Still it is important to recognize that potential policy changes, such as tax changes, could impact your wealth. Biden has proposed increasing ordinary income tax rates for high earners and corporations as well as increasing capital gains and dividend tax rates. A Democratic sweep likely could have a tremendous impact on estate planning, including:
- A lowering of the current $23.16 million exemption amount per couple to $7 million.
- An increase in the 40% estate, gift and generation-skipping transfer tax rate back to the historical norm of 55% to 77%.
- An elimination of the step-up in basis at death (proposed by both Biden and Trump as well as former President Barack Obama).
- A possible elimination of discounts related to transfers of closely held business interests between family members (which was included in proposed Treasury regulations that were withdrawn pursuant to a Trump executive order).
Rather than panic about these potential tax changes, we have been advising investors to plan ahead.

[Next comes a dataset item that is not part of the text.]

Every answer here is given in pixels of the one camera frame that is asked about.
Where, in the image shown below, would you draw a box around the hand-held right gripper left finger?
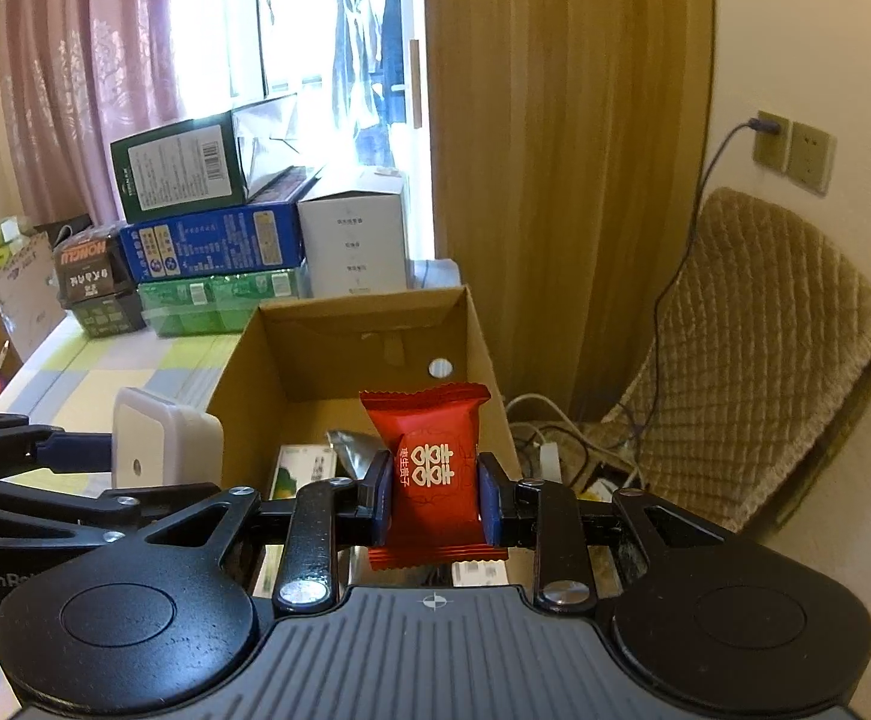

For example, in an environment of potentially higher taxes, investors should take advantage of tax-managed equity strategies that work to both minimize net gains and actively harvest losses to help maximize after-tax returns. Also, an investor who was already thinking about selling a closely held business or concentrated equity position this year may want to go ahead with that sale in order to lock in the current capital gains tax rate. Finally, it may be prudent to plan for your heirs by using the federal estate/gift exclusion in 2020 before a potential reduction in 2021, especially by gifting to trusts for additional tax and asset protection benefits. If a married couple doesn’t want to make a gift currently to heirs but still wants access to those funds, consider transferring assets to a spousal lifetime access trust. All of this advice should prove valuable regardless of whether or not any tax changes actually take place.
At BNY Mellon Wealth Management, we believe that the key to creating and sustaining wealth is our Active Wealth philosophy across five key practices: investing to maximize compounding; borrowing strategically; spending dynamically; managing taxes; and protecting legacy. Regardless of who wins the election, the advice we provide should help ensure that you are positioned to navigate this election season while staying aligned to reach your long-term goals.